Semi-Partial (Part) Correlation Squared (\(\Delta R^2\))
Source:R/r2_semipartial.R
r2_semipartial.Rd
Compute the semi-partial (part) correlation squared (also known as
\(\Delta R^2\)). Currently, only lm()
models are supported.
Usage
r2_semipartial(
model,
type = c("terms", "parameters"),
ci = 0.95,
alternative = "greater",
...
)
Arguments
- model
An
lm
model.- type
Type, either
"terms"
, or"parameters"
.- ci
Confidence Interval (CI) level
- alternative
a character string specifying the alternative hypothesis; Controls the type of CI returned:
"greater"
(default) or"less"
(one-sided CI), or"two.sided"
(two-sided CI). Partial matching is allowed (e.g.,"g"
,"l"
,"two"
...). See One-Sided CIs in effectsize_CIs.- ...
Arguments passed to or from other methods.
Details
This is similar to the last column of the "Conditional Dominance Statistics"
section of the parameters::dominance_analysis()
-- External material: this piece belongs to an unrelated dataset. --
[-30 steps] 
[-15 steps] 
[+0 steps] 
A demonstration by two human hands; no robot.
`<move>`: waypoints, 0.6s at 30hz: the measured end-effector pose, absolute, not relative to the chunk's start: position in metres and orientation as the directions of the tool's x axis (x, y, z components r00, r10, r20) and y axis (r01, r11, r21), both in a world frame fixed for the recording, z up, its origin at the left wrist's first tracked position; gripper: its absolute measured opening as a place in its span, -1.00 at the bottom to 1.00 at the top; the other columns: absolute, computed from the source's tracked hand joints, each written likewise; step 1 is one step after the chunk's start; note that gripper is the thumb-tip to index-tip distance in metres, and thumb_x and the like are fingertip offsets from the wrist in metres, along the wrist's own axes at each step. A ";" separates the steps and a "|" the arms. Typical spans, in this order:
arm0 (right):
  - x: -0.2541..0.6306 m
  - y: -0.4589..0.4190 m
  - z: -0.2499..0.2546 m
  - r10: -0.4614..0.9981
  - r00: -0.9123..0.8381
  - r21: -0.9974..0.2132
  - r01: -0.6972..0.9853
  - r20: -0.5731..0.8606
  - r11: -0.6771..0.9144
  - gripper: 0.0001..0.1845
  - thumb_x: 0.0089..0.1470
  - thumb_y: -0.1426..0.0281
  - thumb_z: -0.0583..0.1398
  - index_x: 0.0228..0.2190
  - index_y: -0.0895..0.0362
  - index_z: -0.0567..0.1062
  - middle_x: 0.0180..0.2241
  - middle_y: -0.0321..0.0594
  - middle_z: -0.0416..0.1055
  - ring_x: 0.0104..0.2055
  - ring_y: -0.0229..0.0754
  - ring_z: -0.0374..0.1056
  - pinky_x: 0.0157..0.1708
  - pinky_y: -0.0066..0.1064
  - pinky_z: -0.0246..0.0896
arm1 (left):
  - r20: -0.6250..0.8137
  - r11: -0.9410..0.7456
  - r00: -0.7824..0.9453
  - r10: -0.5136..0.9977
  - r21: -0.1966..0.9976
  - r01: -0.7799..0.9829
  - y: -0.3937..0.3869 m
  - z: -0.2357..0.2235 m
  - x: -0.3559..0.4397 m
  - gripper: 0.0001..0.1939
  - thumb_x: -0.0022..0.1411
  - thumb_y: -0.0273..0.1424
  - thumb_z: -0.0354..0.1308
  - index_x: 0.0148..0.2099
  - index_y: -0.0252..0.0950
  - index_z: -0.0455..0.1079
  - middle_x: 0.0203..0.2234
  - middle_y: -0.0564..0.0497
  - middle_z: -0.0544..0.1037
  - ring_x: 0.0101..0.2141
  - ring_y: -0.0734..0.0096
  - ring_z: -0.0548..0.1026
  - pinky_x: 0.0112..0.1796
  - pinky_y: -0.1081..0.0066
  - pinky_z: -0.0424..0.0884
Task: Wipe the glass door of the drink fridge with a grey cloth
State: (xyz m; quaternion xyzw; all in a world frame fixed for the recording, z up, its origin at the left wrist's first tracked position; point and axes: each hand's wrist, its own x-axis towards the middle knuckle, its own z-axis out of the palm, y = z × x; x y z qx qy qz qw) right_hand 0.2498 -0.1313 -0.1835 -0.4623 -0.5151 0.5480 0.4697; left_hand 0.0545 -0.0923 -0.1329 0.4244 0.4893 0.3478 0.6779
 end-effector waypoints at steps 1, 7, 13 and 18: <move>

output. For each term, the
model is refit without the columns on the model matrix that correspond to that term. The \(R^2\) of
this sub-model is then subtracted from the \(R^2\) of the full model to
yield the \(\Delta R^2\). (For type = "parameters"
, this is done for each
column in the model matrix.)
Note that this is unlike parameters::dominance_analysis()
, where term
deletion is done via the formula interface, and therefore may lead to
different results.
For other, non-lm()
models, as well as more verbose information and
options, please see the documentation for parameters::dominance_analysis()
.
Confidence (Compatibility) Intervals (CIs)
Confidence intervals are based on the normal approximation as provided by Alf
and Graf (1999). An adjustment to the lower bound of the CI is used, to
improve the coverage properties of the CIs, according to Algina et al (2008):
If the F test associated with the \(sr^2\) is significant (at 1-ci
level), but the lower bound of the CI is 0, it is set to a small value
(arbitrarily to a 10th of the estimated \(sr^2\)); if the F test is not
significant, the lower bound is set to 0. (Additionally, lower and upper
bound are "fixed" so that they cannot be smaller than 0 or larger than 1.)
CIs and Significance Tests
"Confidence intervals on measures of effect size convey all the information
in a hypothesis test, and more." (Steiger, 2004). Confidence (compatibility)
intervals and p values are complementary summaries of parameter uncertainty
given the observed data. A dichotomous hypothesis test could be performed
with either a CI or a p value. The 100 (1 - \(\alpha\))% confidence
interval contains all of the parameter values for which p > \(\alpha\)
for the current data and model. For example, a 95% confidence interval
contains all of the values for which p > .05.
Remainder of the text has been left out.